藤田:ご著書を拝読し、先生の陶器に対する造詣の深さに感嘆させられました。きっと、微生物のことを考えて土を採集し続けるうちに「土」に対する深い観察眼が 育まれ、延いてはその 土から生み 出される陶器に対する優れた審美眼が備わったのではないかと推察しました。

大村:私は小さいときから実家で農業をやっているから、土いじりは慣れている。農業から土を外したら農業にならないわけだから、土に対してはいろいろ勉強しましたよ。田んぼで土を起こすところ、水が漏らなくするように淵を作るところ、それはみな土の性質によるわけです。そういう知識は、陶芸の鑑賞の仕方にも関係があると思います。

藤田:農家の方の土に対する知識の深さはものすごいと聞きます。

大村:すごいです。だから私は、農業は科学だという話をよくするんです。

藤田:窯の中で火の焼成によって生まれる色や模様、人間の力と火の力が合わさって出て来る風景に魅かれるそうですね。

大村:それが魅力じゃないですか。最初から人間が考えたとおりにいってしまったら面白くない。その時の火の温度とか、炎がどこへ流れていくかとかわからないでしょう。だからこそ面白さが広がると思うんですよ。

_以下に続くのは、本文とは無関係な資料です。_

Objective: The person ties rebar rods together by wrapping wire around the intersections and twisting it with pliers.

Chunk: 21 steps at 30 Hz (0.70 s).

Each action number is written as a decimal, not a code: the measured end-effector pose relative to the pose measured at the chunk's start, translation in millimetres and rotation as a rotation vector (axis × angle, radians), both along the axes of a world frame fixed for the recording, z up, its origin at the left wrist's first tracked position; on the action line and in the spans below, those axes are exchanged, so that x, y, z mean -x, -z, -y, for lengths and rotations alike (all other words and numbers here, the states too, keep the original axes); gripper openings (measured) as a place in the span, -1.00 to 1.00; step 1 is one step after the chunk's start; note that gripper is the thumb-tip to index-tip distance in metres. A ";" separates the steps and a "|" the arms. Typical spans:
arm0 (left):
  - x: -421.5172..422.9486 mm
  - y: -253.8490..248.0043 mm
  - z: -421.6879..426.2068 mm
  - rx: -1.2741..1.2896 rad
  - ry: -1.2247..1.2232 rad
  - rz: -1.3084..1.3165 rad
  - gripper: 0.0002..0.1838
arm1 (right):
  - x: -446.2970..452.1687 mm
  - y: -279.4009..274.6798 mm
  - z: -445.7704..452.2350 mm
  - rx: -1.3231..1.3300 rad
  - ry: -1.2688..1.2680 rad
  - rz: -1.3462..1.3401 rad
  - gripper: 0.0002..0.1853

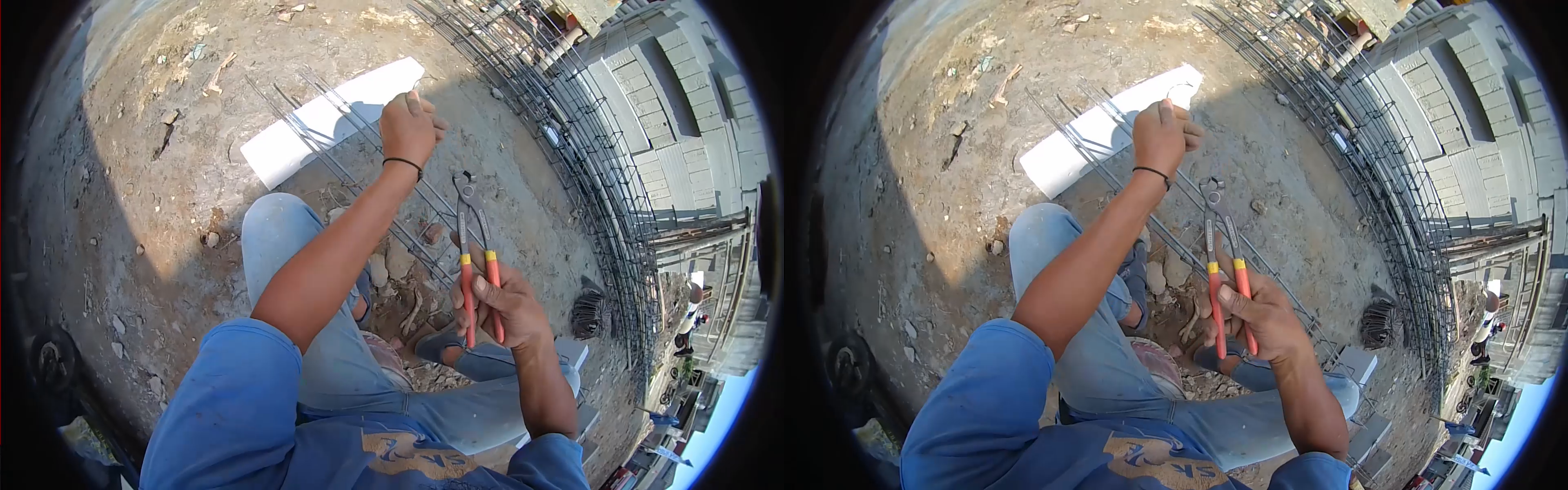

藤田:「奇跡の薬 =イベルメクチン」を生むことになった細菌は、伊豆半島のゴルフ場近くの土の中から見つかったそうですが、それは膨大な数の土壌を採取し続けた結果、たまたまそこから発見されたわけで、それは芸術家が試行錯誤を続けた結果、独自のスタイルや傑作を生み出すことと通じていると思います。

大村:富士山がなぜ高いかと言えば、裾野があるからでしょ。裾野というのは基礎。うちのグループは基礎の研究をしっかりやったんです。その基礎の中には、微生物をあっちこっちに行って取るということも、それを培養する工夫も入ってくる、全てがかみ合ってしっかりした基礎を作った中でイベルメクチンという最高峰に到達したということだと思います。